Mark 3: A Biblical Understanding of the Good News

It is particularly important to have a biblical theology in one special area of a church’s life–our understanding of the good news of Jesus Christ, the gospel. The gospel is the heart of Christianity, and so it should be the heart of our faith. All of us as Christians should pray that we would care more about the wonderful good news of salvation through Christ than we do about anything else in the church’s life. A healthy church is filled with people who have a heart for the gospel, and having a heart for the gospel means having a heart for the truth–for God’s presentation of Himself, of our need, of Christ’s provision, and of our responsibility.

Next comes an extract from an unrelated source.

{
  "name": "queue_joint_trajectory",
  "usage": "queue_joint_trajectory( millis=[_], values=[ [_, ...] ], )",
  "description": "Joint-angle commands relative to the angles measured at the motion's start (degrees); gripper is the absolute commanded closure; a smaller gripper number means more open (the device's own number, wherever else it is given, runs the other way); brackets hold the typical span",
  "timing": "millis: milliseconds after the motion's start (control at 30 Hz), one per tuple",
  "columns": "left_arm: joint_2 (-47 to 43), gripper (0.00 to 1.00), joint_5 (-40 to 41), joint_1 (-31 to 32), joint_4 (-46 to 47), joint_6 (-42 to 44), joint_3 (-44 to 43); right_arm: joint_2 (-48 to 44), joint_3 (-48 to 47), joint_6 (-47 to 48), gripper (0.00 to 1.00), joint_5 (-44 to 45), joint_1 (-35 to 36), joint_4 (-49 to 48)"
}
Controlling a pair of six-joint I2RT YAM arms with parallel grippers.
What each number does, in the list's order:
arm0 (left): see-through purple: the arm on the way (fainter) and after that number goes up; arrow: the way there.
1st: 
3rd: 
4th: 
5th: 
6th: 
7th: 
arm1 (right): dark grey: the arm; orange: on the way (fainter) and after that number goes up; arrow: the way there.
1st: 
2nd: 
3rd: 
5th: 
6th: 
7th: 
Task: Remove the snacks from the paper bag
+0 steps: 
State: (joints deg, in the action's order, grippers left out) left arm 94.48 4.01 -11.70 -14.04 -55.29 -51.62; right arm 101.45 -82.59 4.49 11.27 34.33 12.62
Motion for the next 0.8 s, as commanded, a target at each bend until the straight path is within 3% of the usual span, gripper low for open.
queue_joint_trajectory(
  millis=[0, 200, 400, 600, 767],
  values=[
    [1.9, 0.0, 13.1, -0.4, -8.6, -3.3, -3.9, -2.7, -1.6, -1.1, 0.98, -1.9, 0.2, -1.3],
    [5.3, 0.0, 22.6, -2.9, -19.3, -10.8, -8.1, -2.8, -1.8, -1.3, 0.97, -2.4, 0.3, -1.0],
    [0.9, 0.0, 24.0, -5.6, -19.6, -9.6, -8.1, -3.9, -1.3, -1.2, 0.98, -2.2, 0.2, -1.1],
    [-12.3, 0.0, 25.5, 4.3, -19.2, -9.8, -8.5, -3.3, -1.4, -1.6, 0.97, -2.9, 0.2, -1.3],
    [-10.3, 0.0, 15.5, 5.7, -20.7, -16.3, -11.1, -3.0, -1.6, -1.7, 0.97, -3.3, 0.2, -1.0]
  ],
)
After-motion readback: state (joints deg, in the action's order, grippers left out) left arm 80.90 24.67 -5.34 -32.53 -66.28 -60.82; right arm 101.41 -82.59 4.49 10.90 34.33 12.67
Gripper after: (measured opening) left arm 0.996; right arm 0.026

When I present the gospel to someone, I try to remember four points–God, man, Christ, response. Have I shared with this person the truth about our Holy God and Sovereign Creator? Have I made it clear that we as humans are a strange mixture, creatures made in the image of God and yet fallen, sinful and separated from Him? Does the person I’m talking with understand who Christ is–the God-man, the only mediator between God and man, our substitute and resurrected Lord? And finally, even if I’ve shared all this with him, does he understand that he must respond to the gospel, that he must believe this message and so turn from his life of self-centeredness and sin?

To present the gospel as an additive to give non-Christians something they naturally want (joy, peace, happiness, fulfillment, self-esteem, love) is partially true, but on ly partially true. As J.I. Packer says, “a half truth masquerading as the whole truth becomes a complete untruth.”